Less clear than the aesthetic correlations are their theoretical associations. The story of Mussolini is not written in the same chapter as the slave trade in a history textbook. Rarely would Roman Catholic imagery be associated with a figure of a Black musical icon. Perhaps this is what the confining frames remind us of: the tendency to neatly separate certain histories, people, and places.
And yet, Gray’s ability to stitch together these seemingly disparate narratives reveals the overlooked threads of histories. The assemblages invite viewers to consider the ancient origins of colonialism; that the fortunes to commission ornate architecture and artwork may have derived from free labor; that the pyramidal forms in Rome were inspired by the very cultures the Romans pillaged and appropriated; that dictators continue to decide who is and who is not worthy of basic human rights; that the Roman Catholic church is historically complicit in these injustices, all While Angels Gaze.
Installation view: Todd Gray: While Angels Gaze, Lehmann Maupin, New York, 2025. Courtesy Lehmann Maupin, New York, Seoul, and London.
In the wake of a presidential inauguration speech that directly referenced Manifest Destiny, Gray’s ability to deconstruct a linear notion of history altogether has never been more valuable. His stratified photomontages collapse time, questioning photography’s generally accepted factuality, and throwing into question the notion of a “postcolonial” world. Gray illuminates the writing of Stuart Hall, a source of inspiration for the artist, by questioning normativity.

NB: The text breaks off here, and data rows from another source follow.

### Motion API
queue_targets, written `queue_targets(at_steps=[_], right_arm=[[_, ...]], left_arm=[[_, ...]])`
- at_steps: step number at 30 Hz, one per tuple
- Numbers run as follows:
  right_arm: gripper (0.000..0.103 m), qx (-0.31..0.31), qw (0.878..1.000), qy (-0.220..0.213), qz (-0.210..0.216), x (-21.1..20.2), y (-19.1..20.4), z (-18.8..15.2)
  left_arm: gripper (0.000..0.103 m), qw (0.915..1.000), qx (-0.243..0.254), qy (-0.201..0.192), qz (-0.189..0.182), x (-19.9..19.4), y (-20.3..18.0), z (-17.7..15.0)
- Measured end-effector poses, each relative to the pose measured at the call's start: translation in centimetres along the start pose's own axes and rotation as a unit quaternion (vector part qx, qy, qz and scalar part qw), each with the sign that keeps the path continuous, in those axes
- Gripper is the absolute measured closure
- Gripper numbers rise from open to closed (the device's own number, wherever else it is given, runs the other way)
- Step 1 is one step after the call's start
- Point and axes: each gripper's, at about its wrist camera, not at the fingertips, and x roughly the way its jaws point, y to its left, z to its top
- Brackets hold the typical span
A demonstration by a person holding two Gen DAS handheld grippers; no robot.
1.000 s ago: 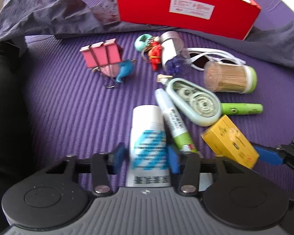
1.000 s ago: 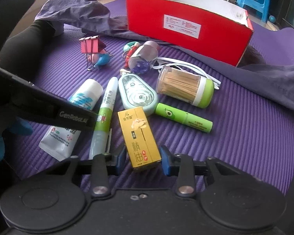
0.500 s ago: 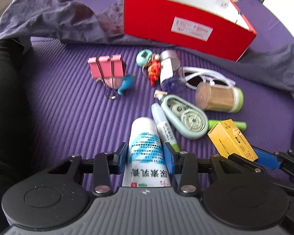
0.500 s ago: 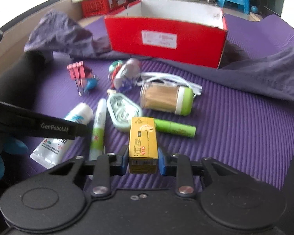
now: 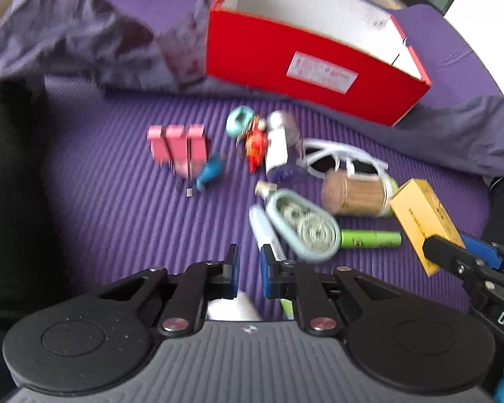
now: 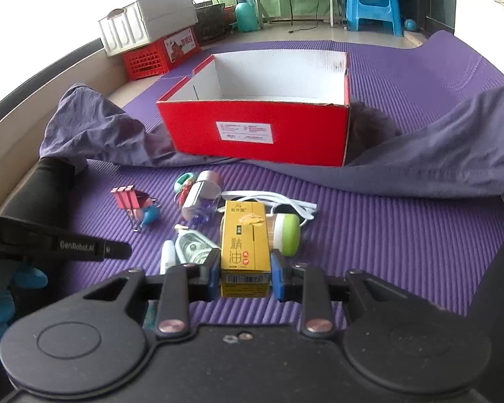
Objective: Organize rigid objects
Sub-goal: 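Grasp the white-blue ointment tube with the left gripper while the right gripper holds the yellow box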
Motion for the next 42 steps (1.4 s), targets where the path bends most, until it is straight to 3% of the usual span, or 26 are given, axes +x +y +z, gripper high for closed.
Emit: queue_targets(at_steps=[8,12,13,16,18,21,24,28,33,36,39,42], right_arm=[[0.074,0.021,1.0,0.008,0.004,0.3,-0.4,-2.5],[0.074,0.023,1.0,0.001,0.0,0.2,-0.7,-2.9],[0.074,0.025,1.0,-0.002,0.0,0.2,-0.8,-2.9],[0.074,0.029,1.0,-0.005,-0.002,0.1,-1.0,-3.1],[0.074,0.034,0.999,-0.005,-0.001,0.1,-1.2,-3.1],[0.074,0.037,0.999,-0.01,0.002,0.1,-1.3,-3.1],[0.074,0.038,0.999,-0.012,0.003,0.2,-1.3,-3.2],[0.074,0.036,0.999,-0.015,0.004,0.2,-1.2,-3.3],[0.074,0.038,0.999,-0.02,0.001,0.0,-1.3,-3.3],[0.074,0.04,0.999,-0.024,0.001,-0.2,-1.4,-3.4],[0.074,0.04,0.999,-0.024,0.0,-0.3,-1.3,-3.4],[0.074,0.039,0.999,-0.024,-0.001,-0.2,-1.3,-3.4]], left_arm=[[0.088,0.999,-0.006,0.04,0.019,0.6,-0.2,-3.0],[0.065,0.9972,-0.005,0.066,0.035,1.4,-1.1,-3.4],[0.063,0.9973,-0.002,0.067,0.032,1.3,-1.3,-3.6],[0.051,0.998,0.002,0.051,0.037,0.5,-1.4,-3.7],[0.033,0.9981,-0.002,0.04,0.046,-0.1,-1.1,-3.5],[0.021,0.9969,-0.027,0.042,0.061,-0.7,-0.3,-3.5],[0.021,0.9912,-0.055,0.073,0.095,0.0,0.5,-4.0],[0.021,0.9872,-0.026,0.091,0.128,1.3,-0.3,-4.9],[0.021,0.9809,-0.012,0.137,0.137,3.7,-1.0,-6.1],[0.021,0.9832,-0.018,0.125,0.132,3.6,-0.8,-6.3],[0.035,0.9869,-0.044,0.112,0.108,3.2,0.0,-6.5],[0.048,0.9881,-0.052,0.098,0.106,2.8,0.7,-6.7]])
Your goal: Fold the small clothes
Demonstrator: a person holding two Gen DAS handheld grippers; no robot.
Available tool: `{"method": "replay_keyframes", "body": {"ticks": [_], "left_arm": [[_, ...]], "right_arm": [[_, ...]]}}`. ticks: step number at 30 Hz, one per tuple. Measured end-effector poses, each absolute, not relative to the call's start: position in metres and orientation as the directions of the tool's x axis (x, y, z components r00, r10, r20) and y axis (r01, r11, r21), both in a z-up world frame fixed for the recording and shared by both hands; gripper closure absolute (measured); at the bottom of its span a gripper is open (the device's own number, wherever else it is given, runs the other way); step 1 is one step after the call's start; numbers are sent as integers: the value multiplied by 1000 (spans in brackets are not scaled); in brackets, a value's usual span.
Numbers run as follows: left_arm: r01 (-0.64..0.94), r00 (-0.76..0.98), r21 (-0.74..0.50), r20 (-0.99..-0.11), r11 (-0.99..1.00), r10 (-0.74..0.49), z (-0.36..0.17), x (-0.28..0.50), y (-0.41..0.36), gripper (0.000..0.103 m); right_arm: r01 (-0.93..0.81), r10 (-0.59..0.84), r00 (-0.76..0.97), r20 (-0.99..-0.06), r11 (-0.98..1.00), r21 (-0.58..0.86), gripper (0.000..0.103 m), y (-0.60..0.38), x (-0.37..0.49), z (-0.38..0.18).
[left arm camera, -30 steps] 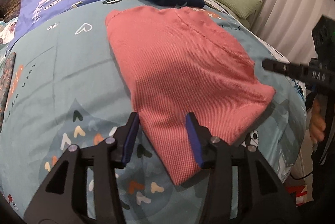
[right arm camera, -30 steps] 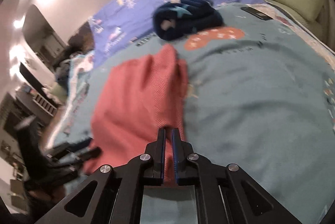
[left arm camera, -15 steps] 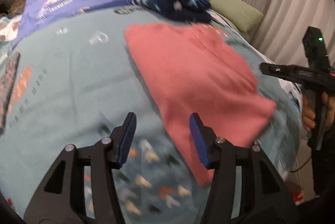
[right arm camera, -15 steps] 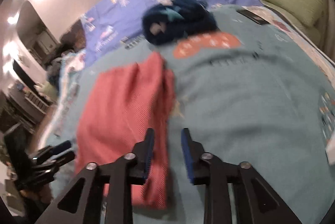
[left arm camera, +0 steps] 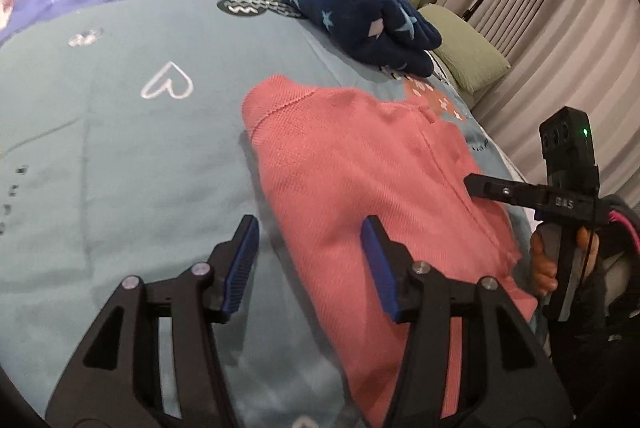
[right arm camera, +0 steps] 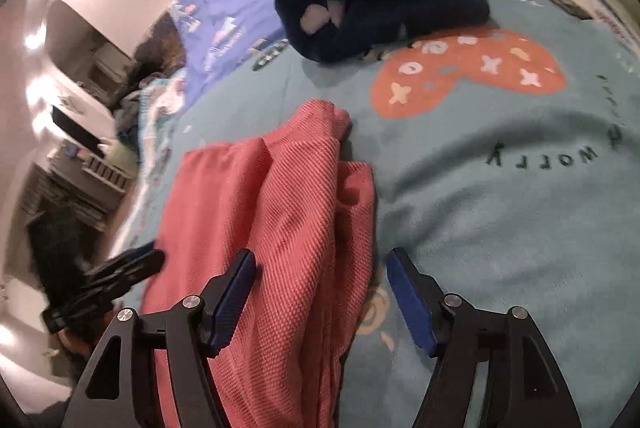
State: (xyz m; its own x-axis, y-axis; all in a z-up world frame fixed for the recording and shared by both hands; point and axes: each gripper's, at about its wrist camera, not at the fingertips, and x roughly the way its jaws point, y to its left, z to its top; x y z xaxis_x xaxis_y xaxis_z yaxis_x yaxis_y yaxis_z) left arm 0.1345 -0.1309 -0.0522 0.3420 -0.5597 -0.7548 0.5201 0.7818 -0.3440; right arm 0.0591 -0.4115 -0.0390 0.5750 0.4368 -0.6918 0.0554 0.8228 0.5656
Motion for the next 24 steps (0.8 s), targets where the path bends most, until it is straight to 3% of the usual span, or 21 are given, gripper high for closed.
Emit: {"method": "replay_keyframes", "body": {"ticks": [5, 15, 17, 19, 21, 23, 24], "left_arm": [[526, 308, -402, -731, 749, -608, -62, 144, -134, 47], [563, 295, -402, -719, 722, -630, -64, 148, -141, 42], [568, 299, -395, -718, 722, -628, -65, 148, -144, 42], [567, 306, -389, -719, 726, -624, -64, 149, -147, 45], [572, 328, -365, -719, 734, -613, -61, 148, -150, 58], [586, 362, -318, -720, 745, -592, -55, 142, -153, 72], [594, 383, -289, -718, 750, -581, -51, 139, -154, 73]], "right_arm": [[-32, 523, 554, -647, 790, 612, 32, -413, 68, -42], [-121, 573, 539, -618, 778, 616, 34, -403, 86, -45], [-125, 576, 541, -613, 776, 619, 40, -400, 91, -46], [-118, 562, 547, -621, 785, 608, 60, -399, 91, -45], [-107, 547, 556, -626, 794, 599, 75, -397, 94, -45], [-106, 539, 570, -620, 797, 595, 79, -397, 92, -43], [-110, 518, 586, -623, 813, 572, 81, -394, 88, -39]]}}
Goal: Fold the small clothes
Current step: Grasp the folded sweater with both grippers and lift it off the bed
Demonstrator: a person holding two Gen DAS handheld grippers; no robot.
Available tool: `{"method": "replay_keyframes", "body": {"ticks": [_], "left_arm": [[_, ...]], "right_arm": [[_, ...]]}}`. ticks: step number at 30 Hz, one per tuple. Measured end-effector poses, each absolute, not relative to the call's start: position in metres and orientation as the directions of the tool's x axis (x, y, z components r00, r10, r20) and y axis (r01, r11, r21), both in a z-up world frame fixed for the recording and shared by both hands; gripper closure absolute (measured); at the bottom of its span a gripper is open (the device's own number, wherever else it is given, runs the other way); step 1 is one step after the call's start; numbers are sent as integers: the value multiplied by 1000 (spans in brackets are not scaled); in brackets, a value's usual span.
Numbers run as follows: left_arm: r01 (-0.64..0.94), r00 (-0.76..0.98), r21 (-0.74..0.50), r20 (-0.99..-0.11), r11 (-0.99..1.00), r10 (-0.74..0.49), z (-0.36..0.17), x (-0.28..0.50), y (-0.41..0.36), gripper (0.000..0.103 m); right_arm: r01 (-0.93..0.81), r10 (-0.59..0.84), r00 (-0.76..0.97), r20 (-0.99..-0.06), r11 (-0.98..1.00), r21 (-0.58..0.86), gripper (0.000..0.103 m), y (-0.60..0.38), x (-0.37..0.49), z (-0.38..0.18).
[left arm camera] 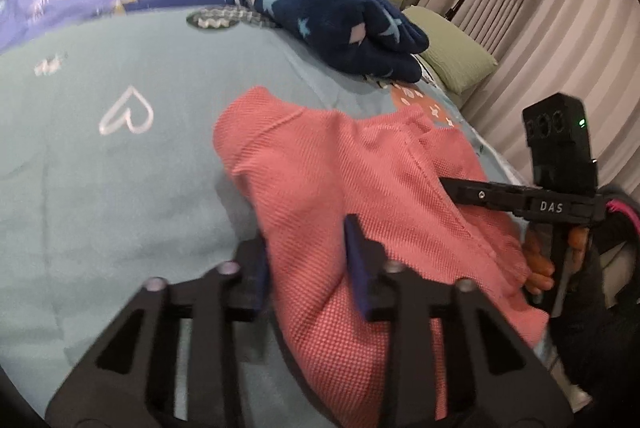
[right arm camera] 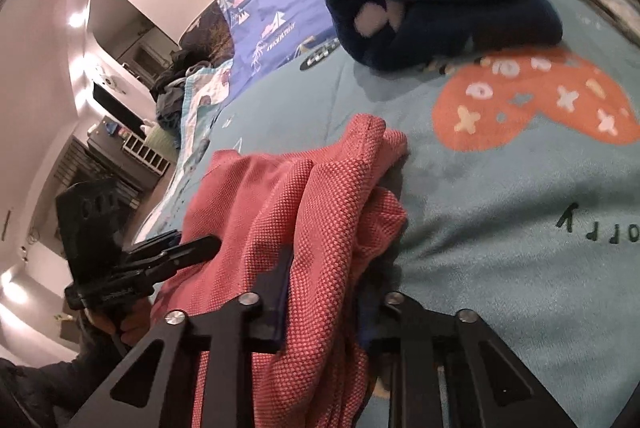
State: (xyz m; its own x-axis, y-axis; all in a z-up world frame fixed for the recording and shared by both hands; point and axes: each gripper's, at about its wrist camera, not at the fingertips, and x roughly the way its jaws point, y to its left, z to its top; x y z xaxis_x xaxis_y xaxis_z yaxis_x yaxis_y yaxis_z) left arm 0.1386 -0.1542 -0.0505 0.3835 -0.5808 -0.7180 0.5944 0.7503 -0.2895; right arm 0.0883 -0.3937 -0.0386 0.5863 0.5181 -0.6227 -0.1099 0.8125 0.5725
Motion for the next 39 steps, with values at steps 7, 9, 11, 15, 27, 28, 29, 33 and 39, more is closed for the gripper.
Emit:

Within many of these kaleidoscopic objects, pictures of outer space offer a moment to reflect. Here, where time is obsolete, we can think about the infinite possibilities that grow out of histories and, at the same time, what subsets of humanity are privy to such prospects. Amidst a new wave—or, perhaps, a continuation—of dictatorial leadership, we find a moment to pause and consider how the past not only shapes the here and now but, also, what is to come.
Allison Carey is an art historian and curator based in Brooklyn whose research focuses on the de/reconstruction of linear histories in the canon. She is currently the Assistant Curator at the Shirley Fiterman Art Center, BMCC (CUNY).